薄気味の悪い三日月の眼の少年に、月光が《紫夜の剣》を突き翳した。


「四聖秩序機関です、武装を解除して投降してください」


「外には部下達を消火活動とともに包囲させてありますわ、貴方がたに逃げ場はないですわよ!」


「まさか殺人鬼が小さな男の子で、しかも共犯者がいたなんてビックリだけど……ちょっとおいたが過ぎるんじゃなあい?」


カグヤの言葉に重ねるようスピカ。慈しみのある口調だが、罪のない教会が狙われた事に対して、内なる闘志や怒りも感じさせては、武器の尾を封じた蠍男と素手の道化師を睨んでいる。


「これは失礼。クシーくんも動けなさそうだしかわりにボクが少しだけのチカラをお披露目しようかなぁ!」


少年の瞳から、殺意も、追い込まれた動揺も読み取れない。あくまでこの喜劇を愉しむ事を最優先にしているようだ。ただ唇が言葉を紡ぐと同時に、優雅に両手の白い指を突き出す。

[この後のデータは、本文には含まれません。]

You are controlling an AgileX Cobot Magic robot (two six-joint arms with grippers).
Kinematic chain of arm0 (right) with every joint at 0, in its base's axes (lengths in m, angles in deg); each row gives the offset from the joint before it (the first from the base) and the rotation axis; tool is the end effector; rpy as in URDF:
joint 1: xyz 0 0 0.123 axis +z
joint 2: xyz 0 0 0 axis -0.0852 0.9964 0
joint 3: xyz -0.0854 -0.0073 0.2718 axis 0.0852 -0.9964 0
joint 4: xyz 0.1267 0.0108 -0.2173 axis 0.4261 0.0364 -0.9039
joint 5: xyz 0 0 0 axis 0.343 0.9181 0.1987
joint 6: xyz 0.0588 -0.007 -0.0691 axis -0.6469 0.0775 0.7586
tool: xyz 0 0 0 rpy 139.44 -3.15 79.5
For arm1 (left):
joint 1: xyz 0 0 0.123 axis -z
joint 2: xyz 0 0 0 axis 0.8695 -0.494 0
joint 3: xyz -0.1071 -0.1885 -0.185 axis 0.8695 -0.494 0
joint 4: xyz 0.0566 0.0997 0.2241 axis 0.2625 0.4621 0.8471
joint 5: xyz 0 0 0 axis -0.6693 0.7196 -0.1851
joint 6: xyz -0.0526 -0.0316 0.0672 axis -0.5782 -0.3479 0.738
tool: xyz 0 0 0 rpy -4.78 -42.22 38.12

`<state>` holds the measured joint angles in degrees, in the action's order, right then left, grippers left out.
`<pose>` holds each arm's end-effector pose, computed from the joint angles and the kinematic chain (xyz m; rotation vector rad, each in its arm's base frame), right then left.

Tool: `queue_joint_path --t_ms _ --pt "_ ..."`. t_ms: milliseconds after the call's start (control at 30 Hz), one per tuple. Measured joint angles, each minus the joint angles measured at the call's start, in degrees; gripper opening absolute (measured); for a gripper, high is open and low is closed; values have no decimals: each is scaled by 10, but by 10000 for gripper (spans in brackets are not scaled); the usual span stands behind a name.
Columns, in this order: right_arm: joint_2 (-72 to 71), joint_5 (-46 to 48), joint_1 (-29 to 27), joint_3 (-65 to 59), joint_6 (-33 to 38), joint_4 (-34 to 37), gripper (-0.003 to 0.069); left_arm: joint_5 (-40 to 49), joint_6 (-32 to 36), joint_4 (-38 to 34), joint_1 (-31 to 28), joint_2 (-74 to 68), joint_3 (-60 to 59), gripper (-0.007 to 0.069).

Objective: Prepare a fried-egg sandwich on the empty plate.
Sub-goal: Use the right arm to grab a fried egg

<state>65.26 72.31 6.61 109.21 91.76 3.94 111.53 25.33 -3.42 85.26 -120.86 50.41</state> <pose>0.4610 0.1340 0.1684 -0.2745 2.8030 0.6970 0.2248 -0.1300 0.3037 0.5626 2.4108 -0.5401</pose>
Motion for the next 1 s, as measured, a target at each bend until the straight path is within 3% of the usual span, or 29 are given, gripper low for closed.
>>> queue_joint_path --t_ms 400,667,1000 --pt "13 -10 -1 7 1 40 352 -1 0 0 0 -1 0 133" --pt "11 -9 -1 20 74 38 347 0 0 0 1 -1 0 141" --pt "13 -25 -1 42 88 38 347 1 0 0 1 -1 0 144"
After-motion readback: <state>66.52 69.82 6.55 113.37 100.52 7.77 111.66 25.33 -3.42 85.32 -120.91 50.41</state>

「……錬金開始。《精神狂糸インサニティ・ダクシルク》!」


ラムダに刻まれた紋章が藍色の輝いた刹那、少年の言葉に従ってコートの隙間から何かが迸る。それは仄白く光る透き通った「糸」により紡がれた「手」だった。少年の針金のよう細い身体よりも巨大な掌が、生きた蛇のようにしなって、月光に襲い掛かる。


「蜘蛛の糸の手……編み上げたのか……!?」


信じられない光景に月光がうめく。ギリギリの所で片手剣で往なす事に成功するも、右腕から胴体にかけて貫かれた月光は苦悶するように声をあげる。


「くぅあ!!(ただの糸じゃない……重い……ッ!)」


「月光指揮官っ!」


その場にくずおれた月光に、カグヤが駆け寄る。出血により震える月光に対して、ラムダは淡々と告げる。


「……なるほどねぇ。安心していいよ、殺しはしない。さすがにこれ以上の増援が来られたら面倒だし、


倒れる月光をラムダは意味ありげに、冷ややかに見下ろして。


「残念ながらそこのお嬢さんは死ぬとは思うけど……まあどうせ君たち全員近いうちにネメシスの腹の中に入るんだし、別にいいじゃん。」


シャルロッテの見る目を伏せて、ラムダは再び、指から錬成する鋼の糸で造り出した腕を、悪意を持つ獣のように蠢かせた。


「クケケ…………アヒャヒャヒャヒャヒャ!!!!」





―――暫く後。辻本ダイキが到着した頃には敵は姿を消しており、玄武警備軍や街の人々の協力で鎮火された教会は半壊の状態だった。


事態は最悪の結末で終息していたのである。


遅すぎた―――ただ、後悔の念に苛まれる。


「…………。怖かったです……」


佇立する俺に寄り添ってきた玲の頭を撫でてやる。負傷した体を庇いながら月光も視線を送ってきた。朔夜とアーシャはカグヤ指揮官やツインズの候補生たちと既に事後処理に動いているようだ。スピカ少佐も隊員らと深刻な表情で話している。


視線を背後に移すと、意識を取り戻したメアラミスとオズが応急手当を受けていた。問題は未だ昏睡状態にあり、先ほど緊急で機関の演習地『インビジブル』に搬送された彼女―――。


「…………シャルロッテ…………」


夜が近づく薄暗い空を見上げたまま額を押さえ、辻本は絶望のみが残る跡地で弱々しく呟いた。